**REQUIRED ACTION:**
Locate every line in the material below that has the word "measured". Copy each of those lines.

**INFORMATION SUPPLIED:**

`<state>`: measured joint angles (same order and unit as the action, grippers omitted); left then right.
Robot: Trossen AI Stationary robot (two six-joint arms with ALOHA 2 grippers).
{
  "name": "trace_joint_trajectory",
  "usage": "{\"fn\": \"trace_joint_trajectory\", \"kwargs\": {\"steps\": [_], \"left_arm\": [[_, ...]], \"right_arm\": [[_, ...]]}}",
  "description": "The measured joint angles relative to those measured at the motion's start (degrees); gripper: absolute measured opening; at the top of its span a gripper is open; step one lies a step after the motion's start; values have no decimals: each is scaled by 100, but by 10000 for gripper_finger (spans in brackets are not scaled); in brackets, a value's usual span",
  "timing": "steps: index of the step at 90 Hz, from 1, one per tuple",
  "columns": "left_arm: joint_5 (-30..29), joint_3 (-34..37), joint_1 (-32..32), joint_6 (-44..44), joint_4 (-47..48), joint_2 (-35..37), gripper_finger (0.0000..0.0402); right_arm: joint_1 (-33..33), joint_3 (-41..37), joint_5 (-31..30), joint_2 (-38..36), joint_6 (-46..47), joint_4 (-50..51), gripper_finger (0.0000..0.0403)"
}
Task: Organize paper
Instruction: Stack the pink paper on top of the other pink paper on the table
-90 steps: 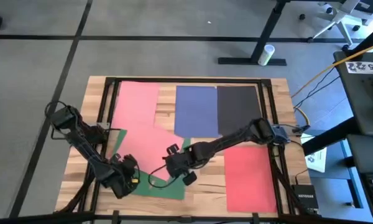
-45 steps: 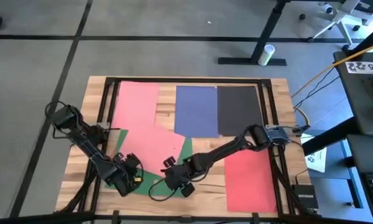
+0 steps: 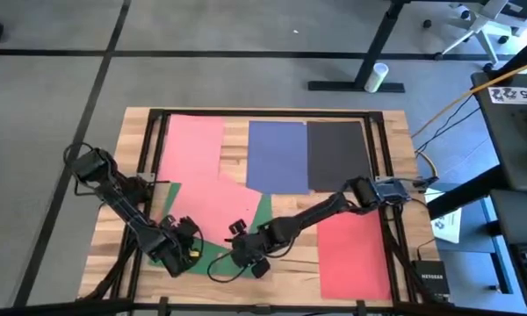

**ANSWER BELOW:**
`<state>`: measured joint angles (same order and unit as the action, grippers omitted); left then right.
  "description": "The measured joint angles relative to those measured at the motion's start (degrees); gripper: absolute measured opening; at the top of its span a gripper is open; step one lies a step after the motion's start; values have no decimals: each is scaled by 100, but by 10000 for gripper_finger (spans in brackets are not scaled); in brackets, a value's usual span",

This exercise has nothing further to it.